Activity:
Collect all lines below with the string "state".

_____

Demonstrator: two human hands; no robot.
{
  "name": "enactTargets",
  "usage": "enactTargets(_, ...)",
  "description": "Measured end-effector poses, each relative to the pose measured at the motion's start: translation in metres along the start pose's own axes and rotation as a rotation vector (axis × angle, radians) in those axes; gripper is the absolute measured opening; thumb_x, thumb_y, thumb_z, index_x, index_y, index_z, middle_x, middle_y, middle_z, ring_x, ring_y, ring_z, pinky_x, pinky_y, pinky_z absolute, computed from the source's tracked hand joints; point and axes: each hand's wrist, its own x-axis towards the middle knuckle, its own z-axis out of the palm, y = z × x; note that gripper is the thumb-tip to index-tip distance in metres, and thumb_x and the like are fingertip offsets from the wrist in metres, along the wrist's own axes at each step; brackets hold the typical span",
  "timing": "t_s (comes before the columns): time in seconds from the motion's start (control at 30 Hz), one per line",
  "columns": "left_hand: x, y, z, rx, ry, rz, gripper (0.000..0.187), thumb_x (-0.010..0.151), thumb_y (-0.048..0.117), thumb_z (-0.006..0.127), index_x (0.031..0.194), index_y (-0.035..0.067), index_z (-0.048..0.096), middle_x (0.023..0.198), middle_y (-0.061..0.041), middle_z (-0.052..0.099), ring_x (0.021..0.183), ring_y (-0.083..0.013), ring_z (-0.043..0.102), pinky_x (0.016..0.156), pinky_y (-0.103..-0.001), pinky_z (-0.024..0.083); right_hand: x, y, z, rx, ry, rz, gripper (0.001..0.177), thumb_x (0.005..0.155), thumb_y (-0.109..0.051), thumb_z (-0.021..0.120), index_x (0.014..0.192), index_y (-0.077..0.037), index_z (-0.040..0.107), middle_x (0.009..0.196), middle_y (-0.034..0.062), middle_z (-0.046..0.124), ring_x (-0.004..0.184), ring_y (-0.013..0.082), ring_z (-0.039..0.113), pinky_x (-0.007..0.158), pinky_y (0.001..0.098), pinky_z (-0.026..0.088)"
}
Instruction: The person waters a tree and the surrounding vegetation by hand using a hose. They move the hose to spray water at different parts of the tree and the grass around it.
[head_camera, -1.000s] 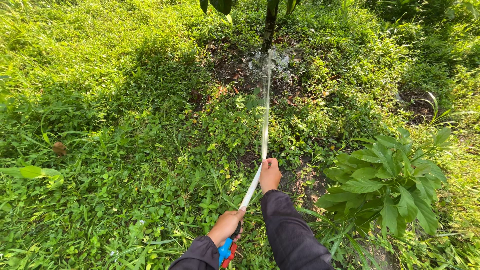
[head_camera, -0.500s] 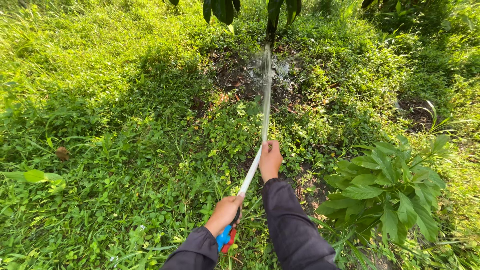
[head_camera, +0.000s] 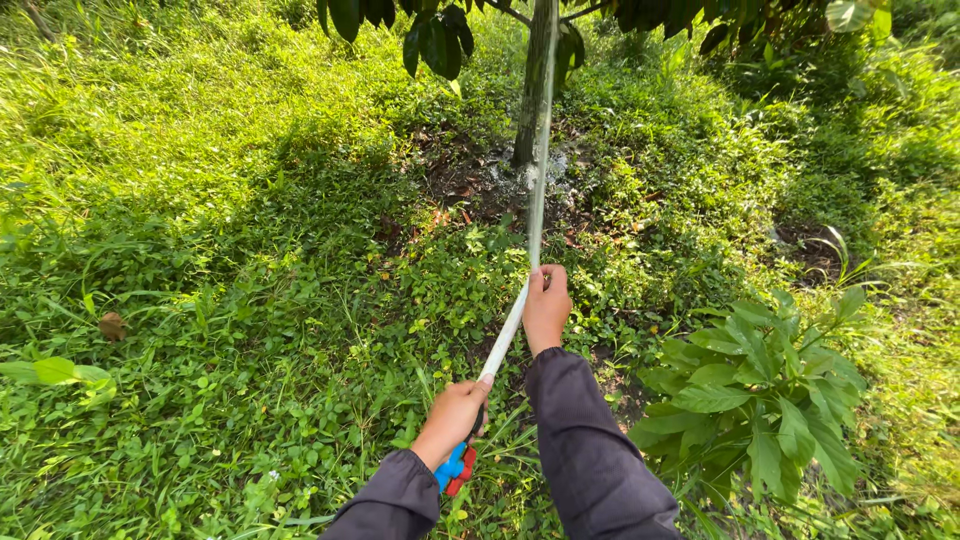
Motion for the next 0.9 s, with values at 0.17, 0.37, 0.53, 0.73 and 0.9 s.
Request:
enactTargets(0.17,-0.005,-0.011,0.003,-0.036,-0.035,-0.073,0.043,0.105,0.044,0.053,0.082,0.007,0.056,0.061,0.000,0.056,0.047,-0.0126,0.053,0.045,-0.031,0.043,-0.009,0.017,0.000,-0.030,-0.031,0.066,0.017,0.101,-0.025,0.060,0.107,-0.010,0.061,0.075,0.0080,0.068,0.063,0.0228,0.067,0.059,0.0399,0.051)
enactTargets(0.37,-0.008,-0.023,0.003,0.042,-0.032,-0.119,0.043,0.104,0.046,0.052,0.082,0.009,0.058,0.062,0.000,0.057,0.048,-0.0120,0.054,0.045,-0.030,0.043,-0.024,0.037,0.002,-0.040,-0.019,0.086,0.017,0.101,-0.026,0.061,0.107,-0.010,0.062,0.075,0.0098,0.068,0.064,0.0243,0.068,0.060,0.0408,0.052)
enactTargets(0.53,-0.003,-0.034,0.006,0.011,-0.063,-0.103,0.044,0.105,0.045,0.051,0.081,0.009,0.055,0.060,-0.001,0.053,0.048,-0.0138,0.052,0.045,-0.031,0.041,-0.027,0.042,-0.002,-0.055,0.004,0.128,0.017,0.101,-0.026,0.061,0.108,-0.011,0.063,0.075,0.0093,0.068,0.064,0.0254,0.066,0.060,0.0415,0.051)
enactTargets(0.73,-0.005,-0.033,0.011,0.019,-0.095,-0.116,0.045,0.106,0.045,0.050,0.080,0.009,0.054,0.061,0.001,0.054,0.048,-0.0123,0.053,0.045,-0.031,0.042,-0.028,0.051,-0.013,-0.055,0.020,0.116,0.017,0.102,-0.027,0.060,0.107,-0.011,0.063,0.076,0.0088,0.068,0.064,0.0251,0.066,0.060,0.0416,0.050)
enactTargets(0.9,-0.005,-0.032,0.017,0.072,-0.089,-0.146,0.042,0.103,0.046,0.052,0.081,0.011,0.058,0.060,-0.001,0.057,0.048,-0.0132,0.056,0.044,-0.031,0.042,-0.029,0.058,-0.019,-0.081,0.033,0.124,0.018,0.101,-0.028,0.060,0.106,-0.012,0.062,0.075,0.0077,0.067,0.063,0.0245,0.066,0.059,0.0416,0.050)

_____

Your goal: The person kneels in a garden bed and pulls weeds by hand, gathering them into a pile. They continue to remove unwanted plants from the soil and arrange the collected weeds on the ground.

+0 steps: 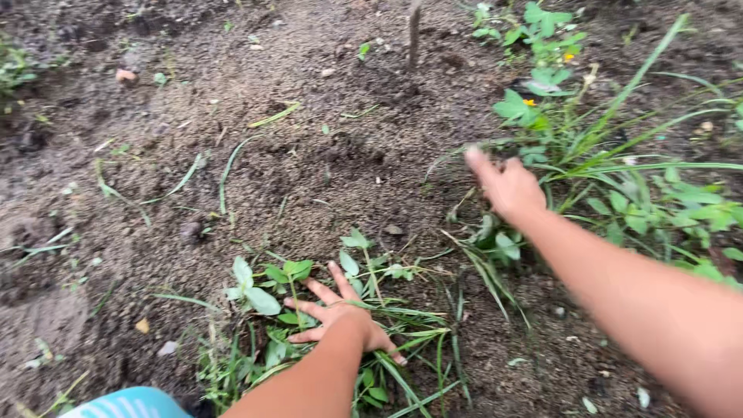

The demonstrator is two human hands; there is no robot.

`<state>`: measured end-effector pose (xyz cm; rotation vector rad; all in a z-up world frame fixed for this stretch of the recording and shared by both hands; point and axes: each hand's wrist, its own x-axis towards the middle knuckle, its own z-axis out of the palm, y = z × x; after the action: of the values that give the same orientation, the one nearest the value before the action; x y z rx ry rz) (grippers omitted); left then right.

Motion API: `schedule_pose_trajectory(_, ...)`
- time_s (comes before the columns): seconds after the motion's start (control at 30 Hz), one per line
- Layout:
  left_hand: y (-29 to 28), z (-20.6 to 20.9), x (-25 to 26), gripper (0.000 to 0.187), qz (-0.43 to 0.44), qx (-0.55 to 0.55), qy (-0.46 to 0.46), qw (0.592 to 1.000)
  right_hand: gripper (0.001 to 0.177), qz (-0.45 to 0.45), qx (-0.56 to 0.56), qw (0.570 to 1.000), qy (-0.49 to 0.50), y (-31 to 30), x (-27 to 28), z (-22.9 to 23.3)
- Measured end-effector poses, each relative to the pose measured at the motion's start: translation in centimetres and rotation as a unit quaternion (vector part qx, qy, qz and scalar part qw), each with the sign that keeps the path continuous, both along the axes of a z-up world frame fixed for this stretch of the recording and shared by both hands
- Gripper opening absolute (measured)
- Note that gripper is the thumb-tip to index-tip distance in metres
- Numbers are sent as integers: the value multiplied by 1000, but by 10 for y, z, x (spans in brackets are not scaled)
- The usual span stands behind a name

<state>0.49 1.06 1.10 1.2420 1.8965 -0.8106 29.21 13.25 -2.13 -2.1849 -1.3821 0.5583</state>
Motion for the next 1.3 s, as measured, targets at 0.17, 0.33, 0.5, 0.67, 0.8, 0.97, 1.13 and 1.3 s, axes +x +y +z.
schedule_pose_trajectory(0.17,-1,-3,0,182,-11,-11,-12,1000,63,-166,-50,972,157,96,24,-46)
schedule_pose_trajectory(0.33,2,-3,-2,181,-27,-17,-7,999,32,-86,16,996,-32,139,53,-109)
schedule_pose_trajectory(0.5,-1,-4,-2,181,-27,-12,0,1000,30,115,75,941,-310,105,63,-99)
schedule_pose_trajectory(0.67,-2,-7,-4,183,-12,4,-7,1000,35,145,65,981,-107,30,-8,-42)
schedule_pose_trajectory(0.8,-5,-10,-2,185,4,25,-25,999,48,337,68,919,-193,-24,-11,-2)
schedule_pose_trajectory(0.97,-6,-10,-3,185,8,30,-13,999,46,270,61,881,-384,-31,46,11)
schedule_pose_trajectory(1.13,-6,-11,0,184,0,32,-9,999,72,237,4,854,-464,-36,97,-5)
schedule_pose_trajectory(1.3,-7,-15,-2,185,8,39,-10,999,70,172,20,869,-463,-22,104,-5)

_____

Your response:
`<state>`: measured end-effector pose (xyz cm; rotation vector rad; all in a z-up world frame fixed for this stretch of the recording and shared by both hands; point and axes: each hand's wrist, its own x-axis towards the middle knuckle, its own z-axis out of the palm, y = z × x; after the action: of the values that give the same orientation, the one nearest the value before the action; x y z rx ry rz) (grippers omitted); left then right.
<state>0.49 1.06 1.10 1.2420 1.8965 -0.8106 29.21 13.25 -2.13 -2.1849 -1.3821 0.5583</state>

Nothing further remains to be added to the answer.